Fight starter #66: The Exercise Suite
It's no fun to write about stuff that everyone agrees on, so I'm going to write about something that almost everyone seems to disagree with me about:
100% code coverage is almost always possible. It's a valuable target, and it's a worthwhile goal in and of itself.
The primary argument that gets dragged out repeatedly is that 100% code coverage doesn't indicate anything about the quality of your tests whatsoever. It's certainly possible to get code 100% covered without writing a single assert, or by writing incorrect or incomplete tests. If you don't actually assert everything you care about properly, code coverage doesn't seem to be very valuable at all.
While there is a lot of truth to this, unless you have dishonest developers, that code coverage percent does indicate an attempt at quality tests. And really, an honest attempt is all we can ever ask for.
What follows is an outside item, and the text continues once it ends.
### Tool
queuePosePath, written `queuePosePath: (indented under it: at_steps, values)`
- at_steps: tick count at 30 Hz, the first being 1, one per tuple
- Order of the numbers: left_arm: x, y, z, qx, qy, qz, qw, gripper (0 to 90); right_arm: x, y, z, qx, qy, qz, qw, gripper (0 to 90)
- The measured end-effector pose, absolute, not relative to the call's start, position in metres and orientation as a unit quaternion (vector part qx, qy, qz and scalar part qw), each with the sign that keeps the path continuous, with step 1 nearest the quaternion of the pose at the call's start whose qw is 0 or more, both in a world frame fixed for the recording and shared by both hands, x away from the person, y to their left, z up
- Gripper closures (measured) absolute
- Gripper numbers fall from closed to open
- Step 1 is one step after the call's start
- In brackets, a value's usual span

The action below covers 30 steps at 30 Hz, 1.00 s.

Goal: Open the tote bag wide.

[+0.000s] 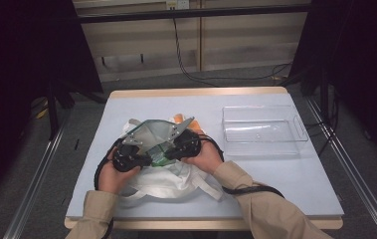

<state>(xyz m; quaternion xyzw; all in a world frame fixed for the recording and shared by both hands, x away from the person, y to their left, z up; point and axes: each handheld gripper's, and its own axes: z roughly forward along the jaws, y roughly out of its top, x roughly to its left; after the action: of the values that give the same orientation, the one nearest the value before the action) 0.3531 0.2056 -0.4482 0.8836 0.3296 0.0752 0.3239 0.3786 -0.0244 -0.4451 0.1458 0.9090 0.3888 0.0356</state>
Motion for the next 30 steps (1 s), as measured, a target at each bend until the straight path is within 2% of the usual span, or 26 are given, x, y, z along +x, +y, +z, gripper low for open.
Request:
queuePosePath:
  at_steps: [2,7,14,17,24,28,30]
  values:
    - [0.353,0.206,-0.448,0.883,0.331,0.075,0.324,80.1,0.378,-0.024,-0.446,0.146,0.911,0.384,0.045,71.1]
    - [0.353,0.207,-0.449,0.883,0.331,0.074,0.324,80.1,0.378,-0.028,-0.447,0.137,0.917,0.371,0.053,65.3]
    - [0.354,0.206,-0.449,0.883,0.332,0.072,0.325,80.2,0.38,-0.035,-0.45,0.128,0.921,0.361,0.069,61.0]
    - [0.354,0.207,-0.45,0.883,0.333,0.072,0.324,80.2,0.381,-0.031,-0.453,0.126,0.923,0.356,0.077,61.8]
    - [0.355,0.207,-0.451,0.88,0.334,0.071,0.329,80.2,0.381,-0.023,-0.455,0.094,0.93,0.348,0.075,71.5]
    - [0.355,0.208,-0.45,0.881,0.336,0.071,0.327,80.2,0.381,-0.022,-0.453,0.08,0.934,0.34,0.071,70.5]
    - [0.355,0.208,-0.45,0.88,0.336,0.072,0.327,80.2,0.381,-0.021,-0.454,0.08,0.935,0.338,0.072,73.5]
I'm willing to hypothesize though, for the sake of argument that somehow the class under test somehow is 100% covered by wrong tests, incomplete tests, or tests with no asserts whatsoever. Let's call it an Exercise Suite instead, because that's all it does; it exercises the code.
I'm going to still contend that that coverage metric is a quality indicator. The important thing to notice is that it means you've somehow managed to exercise 100% of your codebase. This is actually a huge accomplishment that means a few things:
(1) You don't have dead code in your class-under-test.
If you can't exercise every branch in a given class, you've got dead code. Dead code should always be removed to keep from cluttering up future maintenance efforts. (Think you might need it again? That's what version control systems are for -- You can always go back and get it again.)
(2) Your codebase can be loaded into a test harness.
This is actually one of the hardest parts about testing codebases written in procedural languages, or languages that allow scripts, or "includes". The contents of a given file can't be brought under test reliably and repeatably unless it is possible to load it into the test harness without it actually doing anything until it's exercised by the tests. If you've ever tried to get a legacy PHP project under test, you'll know what I'm talking about here.
(3) You've figured out how to avoid/mitigate side effects.
Code that accesses a database, the filesystem, a web service, hardware, etc is very hard to exercise quickly and without side effects. If your exercise suite has managed to get 100% coverage, while still running fast, reliably and repeatably, you've scored a major victory.
(4) You can detect a myriad of run-time errors.
"Failures" are generally what you have when a test fails. You care about "errors" too though: Errors are all the things that can go wrong at run-time that are obvious just by executing the code with certain inputs. Exercise alone can uncover a number of these. We routinely catch null pointer exceptions in our test suite (attempts to access properties that aren't correctly initialized yet), not through failed tests, but instead simply through exercise. The test runner catches many of them, and always shoves those directly in our face to be solved.
I think my unpopular opinion comes from two things about me that puts me in a bit of a minority as far as developers go:
(1) I've spent a bunch of time actually doing TDD, and I expect unit-tests to look like they were written before the code even if they weren't. If you're writing tests before code, as TDD prescribes, you're generally not going to end up with uncovered code. At any point in the process, the only asymmetry that's likely is that there are tests that are trying to test code that doesn't yet exist. To have uncovered code in TDD generally means you've done something wrong.
(2) I'm extremely accustomed to working with dynamically-typed languages, so I've learned to rely on unit-tests for almost every aspect of verification. I use them to debug. I use them for syntax-validation. I use them to ensure I'm interacting with other objects in ways that they expect (ie, "Did I get that parameter order right in that method call?"). There is no static type-system, so I don't have any quality safe-guard other than the tests I write. In that scenario, uncovered code is a risk I don't want to take -- it could even contain syntax errors!
In short, the hypothetical Exercise Suite has a lot of value in and of itself.
July 26th, 2010 - 16:39
I agree 100%
Does 100% coverage have any value beyond the proportion of code tested with meaningful asserts validating results? I would argue that the burden of proof is not there, but lies with those who contend it doesn’t have any additional value. I would also add that for type safe languages or strict typing in general, there is another easily avoided error that 100% coverage handles for you: (where arrays start at 0, for example)
Integer i[1];
I[1] = 86;
Of course this is easy to see here with literals for element indicators. But in large code bases with loops and variables pointing to the n’th element of arrays, having tests that simply execute through code will easily weed out these issues. Pointing to a missing element in an array is a runtime bomb for even the strongest typed languages, and has absolutely nothing to do with validating return values with asserts.
~ How many lines of code does it take to break a program? ~
July 26th, 2010 - 23:21
I like that question: “How many lines of code does it take to break a program?”. That really shines a light on the mindset that’s stopping people from unit-testing more doesn’t it?